Would you write the data out once more, exactly as it is?

--------------------------------------------------

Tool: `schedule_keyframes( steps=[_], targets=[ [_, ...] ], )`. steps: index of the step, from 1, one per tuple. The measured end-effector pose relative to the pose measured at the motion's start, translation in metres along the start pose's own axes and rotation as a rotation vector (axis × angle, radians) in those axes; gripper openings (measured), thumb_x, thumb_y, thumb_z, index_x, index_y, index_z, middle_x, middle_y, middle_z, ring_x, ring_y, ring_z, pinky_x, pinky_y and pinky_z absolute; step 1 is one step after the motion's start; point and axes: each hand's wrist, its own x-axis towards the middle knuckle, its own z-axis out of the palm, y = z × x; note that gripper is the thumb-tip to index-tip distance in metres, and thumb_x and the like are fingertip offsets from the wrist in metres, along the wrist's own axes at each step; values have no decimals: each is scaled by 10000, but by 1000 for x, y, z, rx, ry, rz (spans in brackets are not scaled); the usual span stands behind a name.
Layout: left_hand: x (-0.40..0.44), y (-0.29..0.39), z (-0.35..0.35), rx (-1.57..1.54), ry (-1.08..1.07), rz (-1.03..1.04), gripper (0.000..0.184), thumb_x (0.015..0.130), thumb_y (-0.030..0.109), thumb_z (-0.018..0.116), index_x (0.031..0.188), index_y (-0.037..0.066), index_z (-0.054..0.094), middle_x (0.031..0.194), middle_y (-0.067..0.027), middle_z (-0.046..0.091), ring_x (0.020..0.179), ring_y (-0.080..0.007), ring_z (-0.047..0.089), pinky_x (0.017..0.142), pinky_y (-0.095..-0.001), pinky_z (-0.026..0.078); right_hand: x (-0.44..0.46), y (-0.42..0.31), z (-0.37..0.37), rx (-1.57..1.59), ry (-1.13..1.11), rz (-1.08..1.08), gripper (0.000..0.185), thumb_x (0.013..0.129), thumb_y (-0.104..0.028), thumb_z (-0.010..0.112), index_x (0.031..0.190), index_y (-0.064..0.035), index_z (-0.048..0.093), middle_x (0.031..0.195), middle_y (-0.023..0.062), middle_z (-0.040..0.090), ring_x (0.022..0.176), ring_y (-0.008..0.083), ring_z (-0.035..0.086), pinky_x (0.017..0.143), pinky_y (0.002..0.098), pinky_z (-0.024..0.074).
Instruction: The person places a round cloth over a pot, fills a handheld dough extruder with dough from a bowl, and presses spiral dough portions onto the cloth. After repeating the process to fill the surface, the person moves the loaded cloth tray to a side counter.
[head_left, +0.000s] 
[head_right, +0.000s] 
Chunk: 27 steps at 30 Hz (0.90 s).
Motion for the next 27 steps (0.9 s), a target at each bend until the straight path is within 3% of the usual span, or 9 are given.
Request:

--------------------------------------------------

# SOLVED EXERCISE:
Tool: `schedule_keyframes( steps=[_], targets=[ [_, ...] ], )`. steps: index of the step, from 1, one per tuple. The measured end-effector pose relative to the pose measured at the motion's start, translation in metres along the start pose's own axes and rotation as a rotation vector (axis × angle, radians) in those axes; gripper openings (measured), thumb_x, thumb_y, thumb_z, index_x, index_y, index_z, middle_x, middle_y, middle_z, ring_x, ring_y, ring_z, pinky_x, pinky_y and pinky_z absolute; step 1 is one step after the motion's start; point and axes: each hand's wrist, its own x-axis towards the middle knuckle, its own z-axis out of the palm, y = z × x; note that gripper is the thumb-tip to index-tip distance in metres, and thumb_x and the like are fingertip offsets from the wrist in metres, along the wrist's own axes at each step; values have no decimals: each is scaled by 10000, but by 1000 for x, y, z, rx, ry, rz (spans in brackets are not scaled); the usual span stands behind a name.
Layout: left_hand: x (-0.40..0.44), y (-0.29..0.39), z (-0.35..0.35), rx (-1.57..1.54), ry (-1.08..1.07), rz (-1.03..1.04), gripper (0.000..0.184), thumb_x (0.015..0.130), thumb_y (-0.030..0.109), thumb_z (-0.018..0.116), index_x (0.031..0.188), index_y (-0.037..0.066), index_z (-0.054..0.094), middle_x (0.031..0.194), middle_y (-0.067..0.027), middle_z (-0.046..0.091), ring_x (0.020..0.179), ring_y (-0.080..0.007), ring_z (-0.047..0.089), pinky_x (0.017..0.142), pinky_y (-0.095..-0.001), pinky_z (-0.026..0.078); right_hand: x (-0.44..0.46), y (-0.42..0.31), z (-0.37..0.37), rx (-1.57..1.59), ry (-1.13..1.11), rz (-1.08..1.08), gripper (0.000..0.185), thumb_x (0.013..0.129), thumb_y (-0.104..0.028), thumb_z (-0.010..0.112), index_x (0.031..0.190), index_y (-0.064..0.035), index_z (-0.048..0.093), middle_x (0.031..0.195), middle_y (-0.023..0.062), middle_z (-0.040..0.090), ring_x (0.022..0.176), ring_y (-0.008..0.083), ring_z (-0.035..0.086), pinky_x (0.017..0.143), pinky_y (0.002..0.098), pinky_z (-0.024..0.074).
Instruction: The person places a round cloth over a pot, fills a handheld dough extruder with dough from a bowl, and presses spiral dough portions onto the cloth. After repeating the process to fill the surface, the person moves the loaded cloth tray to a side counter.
[head_left, +0.000s] 
[head_right, +0.000s] 
Chunk: 27 steps at 30 Hz (0.90 s).
Motion for the next 27 steps (0.9 s), a target at each bend until the straight path is within 3% of the usual span, or 9 are given.
Request:

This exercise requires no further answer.